For a property to be a necessary condition, it must always be present when the effect is present. Since this is the case, we are interested in examining cases where the effect is present and to learning about the characteristics that exist and are absent under the „possible necessary conditions.“ Obviously, the properties missing if the effect is present cannot be necessary conditions for effect. This method is also generally described in comparative policy as the most diverse conception of the system. Symbolically, the method of concordance can be presented as: John Stuart Mill (1806-1873) was an English philosopher who wrote on a wide range of subjects ranging from language and science to political philosophy. The so-called „mill“ methods are five rules for the search for the causes he has proposed. It has been assumed that some of these rules were in fact discussed by the famous Islamic scientist and philosopher Avicenna (980-1037). Explains sample size determination for trials on the basis of measurement agreements On the other hand, the limitations of the agreement and DDI methods have the advantage of being able to be based on the initial unit of measurement and be compared to a clinically acceptable difference . In the reviews of Barnhart et al.  and Barnhart , the authors point out that it is possible for the LoA to have 95% of the differences in the clinically acceptable difference, but not to reach an agreement (for example, if one of the limits is outside the CAD). This can happen in the event of distorted data or another error in accepting normality. We agree that this may be a problem in the search for loA interpretation and that it is particularly important to review the assumptions in the implementation of loA.
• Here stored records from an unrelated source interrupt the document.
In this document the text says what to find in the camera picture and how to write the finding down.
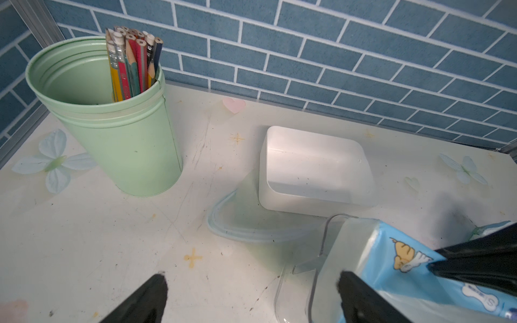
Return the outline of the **clear plastic tissue box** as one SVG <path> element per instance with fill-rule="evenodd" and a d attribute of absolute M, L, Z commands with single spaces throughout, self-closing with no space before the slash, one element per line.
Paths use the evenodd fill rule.
<path fill-rule="evenodd" d="M 324 225 L 320 249 L 314 258 L 301 257 L 297 265 L 286 268 L 275 297 L 275 314 L 280 322 L 313 322 L 311 306 L 318 275 L 344 221 L 353 217 L 332 217 Z M 483 238 L 514 222 L 502 222 L 476 229 L 468 241 Z"/>

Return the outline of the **blue tissue pack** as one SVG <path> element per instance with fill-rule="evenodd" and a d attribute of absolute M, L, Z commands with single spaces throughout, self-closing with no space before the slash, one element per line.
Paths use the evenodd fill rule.
<path fill-rule="evenodd" d="M 436 277 L 427 268 L 444 257 L 376 219 L 347 219 L 318 275 L 313 322 L 344 322 L 337 289 L 350 271 L 413 322 L 515 322 L 516 298 Z"/>

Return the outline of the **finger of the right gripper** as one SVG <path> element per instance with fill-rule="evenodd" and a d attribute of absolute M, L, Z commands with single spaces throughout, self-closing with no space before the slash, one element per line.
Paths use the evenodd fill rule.
<path fill-rule="evenodd" d="M 435 276 L 516 295 L 516 224 L 437 253 L 445 259 L 428 265 Z"/>

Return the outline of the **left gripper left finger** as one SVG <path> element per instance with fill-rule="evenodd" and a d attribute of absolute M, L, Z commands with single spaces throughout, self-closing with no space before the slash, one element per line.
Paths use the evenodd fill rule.
<path fill-rule="evenodd" d="M 101 323 L 161 322 L 168 297 L 168 285 L 162 274 L 154 274 Z"/>

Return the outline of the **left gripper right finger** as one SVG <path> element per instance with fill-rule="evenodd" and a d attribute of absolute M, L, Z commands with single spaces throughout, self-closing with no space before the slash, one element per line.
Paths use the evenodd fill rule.
<path fill-rule="evenodd" d="M 340 273 L 337 290 L 346 322 L 410 322 L 351 271 Z"/>

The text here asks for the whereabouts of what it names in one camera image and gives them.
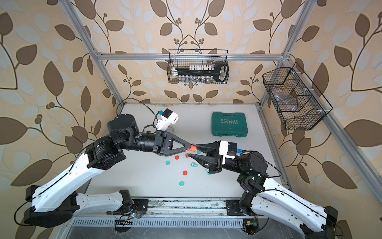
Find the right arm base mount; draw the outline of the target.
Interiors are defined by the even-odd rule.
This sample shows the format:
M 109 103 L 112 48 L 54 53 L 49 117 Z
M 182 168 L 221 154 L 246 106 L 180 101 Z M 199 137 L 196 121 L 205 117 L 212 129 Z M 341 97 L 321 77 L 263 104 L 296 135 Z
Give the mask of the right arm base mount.
M 254 216 L 252 211 L 252 200 L 255 197 L 247 192 L 243 192 L 239 200 L 226 200 L 226 211 L 228 216 Z

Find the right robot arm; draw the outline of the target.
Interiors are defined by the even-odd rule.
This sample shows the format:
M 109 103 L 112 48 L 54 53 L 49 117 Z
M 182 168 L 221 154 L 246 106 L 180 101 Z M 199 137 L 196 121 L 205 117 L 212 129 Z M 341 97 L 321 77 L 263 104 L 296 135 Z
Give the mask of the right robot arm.
M 236 143 L 221 140 L 192 145 L 186 156 L 208 169 L 209 174 L 224 169 L 238 173 L 237 182 L 244 191 L 236 206 L 241 214 L 266 216 L 306 239 L 336 238 L 338 211 L 315 205 L 286 189 L 268 175 L 270 163 L 261 153 L 241 150 Z

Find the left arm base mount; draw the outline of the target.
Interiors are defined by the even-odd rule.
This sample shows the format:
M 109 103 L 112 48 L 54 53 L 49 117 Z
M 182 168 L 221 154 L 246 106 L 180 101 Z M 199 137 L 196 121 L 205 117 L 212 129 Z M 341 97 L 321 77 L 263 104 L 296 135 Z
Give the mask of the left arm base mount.
M 115 199 L 117 199 L 117 202 L 120 202 L 120 206 L 114 210 L 108 210 L 106 212 L 108 215 L 129 214 L 133 216 L 137 213 L 146 214 L 149 203 L 148 199 L 132 199 L 129 190 L 119 190 L 115 195 Z

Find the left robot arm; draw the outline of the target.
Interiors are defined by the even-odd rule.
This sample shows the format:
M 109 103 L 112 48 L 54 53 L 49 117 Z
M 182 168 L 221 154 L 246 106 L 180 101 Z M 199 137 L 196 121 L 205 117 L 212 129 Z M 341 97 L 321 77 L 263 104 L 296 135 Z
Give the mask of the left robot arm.
M 106 211 L 110 214 L 136 213 L 137 207 L 128 190 L 109 195 L 87 195 L 77 190 L 97 175 L 126 159 L 125 150 L 172 156 L 196 151 L 191 143 L 176 135 L 157 130 L 142 133 L 133 115 L 122 114 L 107 123 L 109 134 L 89 144 L 76 161 L 43 186 L 30 186 L 26 201 L 31 202 L 23 217 L 25 226 L 52 228 L 76 214 Z

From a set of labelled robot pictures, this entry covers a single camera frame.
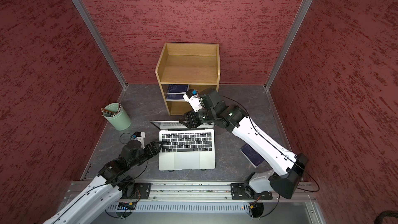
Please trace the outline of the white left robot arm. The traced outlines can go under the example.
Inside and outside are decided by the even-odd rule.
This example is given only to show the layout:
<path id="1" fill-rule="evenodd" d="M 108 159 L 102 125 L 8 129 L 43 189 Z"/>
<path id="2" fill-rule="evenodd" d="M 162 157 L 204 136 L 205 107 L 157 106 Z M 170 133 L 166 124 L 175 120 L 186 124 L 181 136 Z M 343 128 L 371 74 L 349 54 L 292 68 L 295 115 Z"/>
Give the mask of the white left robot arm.
<path id="1" fill-rule="evenodd" d="M 142 146 L 139 140 L 129 141 L 117 159 L 105 164 L 77 197 L 45 223 L 92 223 L 109 205 L 123 197 L 133 195 L 135 179 L 128 175 L 128 171 L 158 155 L 162 146 L 159 141 L 145 146 Z"/>

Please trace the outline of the silver laptop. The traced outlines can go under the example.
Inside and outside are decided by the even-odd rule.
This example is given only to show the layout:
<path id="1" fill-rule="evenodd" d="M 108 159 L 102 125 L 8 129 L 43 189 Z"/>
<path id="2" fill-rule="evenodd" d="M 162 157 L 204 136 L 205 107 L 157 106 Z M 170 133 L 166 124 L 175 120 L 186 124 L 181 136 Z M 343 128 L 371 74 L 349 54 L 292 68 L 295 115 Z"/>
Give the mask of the silver laptop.
<path id="1" fill-rule="evenodd" d="M 212 124 L 190 129 L 178 121 L 150 121 L 159 129 L 162 149 L 160 171 L 212 170 L 216 168 L 215 132 Z"/>

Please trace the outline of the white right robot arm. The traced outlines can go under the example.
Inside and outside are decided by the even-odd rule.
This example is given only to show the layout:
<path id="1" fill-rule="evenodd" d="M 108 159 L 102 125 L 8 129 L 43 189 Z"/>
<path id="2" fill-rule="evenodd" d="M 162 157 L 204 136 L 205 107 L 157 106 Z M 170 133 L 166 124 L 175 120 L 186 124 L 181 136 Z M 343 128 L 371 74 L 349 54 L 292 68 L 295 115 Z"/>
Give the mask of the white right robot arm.
<path id="1" fill-rule="evenodd" d="M 256 193 L 273 190 L 285 199 L 292 198 L 308 164 L 303 153 L 296 155 L 277 143 L 255 124 L 242 105 L 226 105 L 215 89 L 208 88 L 202 92 L 190 89 L 183 99 L 190 104 L 192 111 L 185 113 L 180 123 L 190 129 L 205 123 L 226 129 L 245 141 L 271 166 L 271 170 L 255 173 L 249 179 L 251 190 Z"/>

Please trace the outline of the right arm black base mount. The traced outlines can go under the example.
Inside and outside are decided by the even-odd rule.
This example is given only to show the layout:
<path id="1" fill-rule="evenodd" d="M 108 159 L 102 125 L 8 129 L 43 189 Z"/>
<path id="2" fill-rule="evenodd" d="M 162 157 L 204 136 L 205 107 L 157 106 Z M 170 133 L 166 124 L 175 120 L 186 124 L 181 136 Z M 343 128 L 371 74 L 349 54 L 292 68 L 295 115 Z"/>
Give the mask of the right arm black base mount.
<path id="1" fill-rule="evenodd" d="M 231 196 L 233 200 L 272 200 L 273 196 L 270 191 L 262 193 L 255 192 L 246 183 L 231 183 Z"/>

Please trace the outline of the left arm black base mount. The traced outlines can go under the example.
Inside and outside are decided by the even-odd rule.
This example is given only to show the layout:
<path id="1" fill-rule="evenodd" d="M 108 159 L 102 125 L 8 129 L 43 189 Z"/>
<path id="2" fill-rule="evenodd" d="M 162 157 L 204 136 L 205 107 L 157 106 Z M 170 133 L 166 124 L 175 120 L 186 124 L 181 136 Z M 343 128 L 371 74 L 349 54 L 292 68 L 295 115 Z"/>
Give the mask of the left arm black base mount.
<path id="1" fill-rule="evenodd" d="M 121 199 L 149 199 L 152 183 L 127 183 Z"/>

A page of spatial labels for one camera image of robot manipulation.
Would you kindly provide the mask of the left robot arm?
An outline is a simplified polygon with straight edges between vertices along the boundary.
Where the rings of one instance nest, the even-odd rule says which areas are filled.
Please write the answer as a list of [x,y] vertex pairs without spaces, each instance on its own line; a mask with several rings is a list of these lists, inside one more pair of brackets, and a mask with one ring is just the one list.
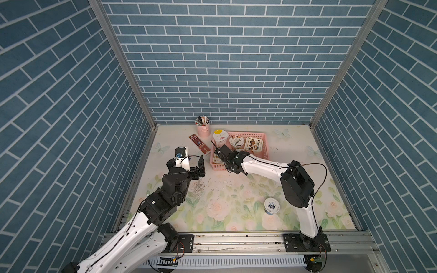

However, we believe that the ability of the methodology (and in particular the Bland-Altman plot) to highlight relative average distortions, patterns in the data and therefore sources of differences of opinion, is valuable; and that the simple calculation of a TDI or CP synthesis index can mask this detail. Therefore, if the TDI or CP is calculated, we recommend that a Bland-Altman style diagram of coupled differences between devices should also be constructed relative to the average, which shows gross average distortion and CAD, and suggest that this provides a solid way to assess match. In particular, outliers or slates in the data can be easily studied in relation to CAD.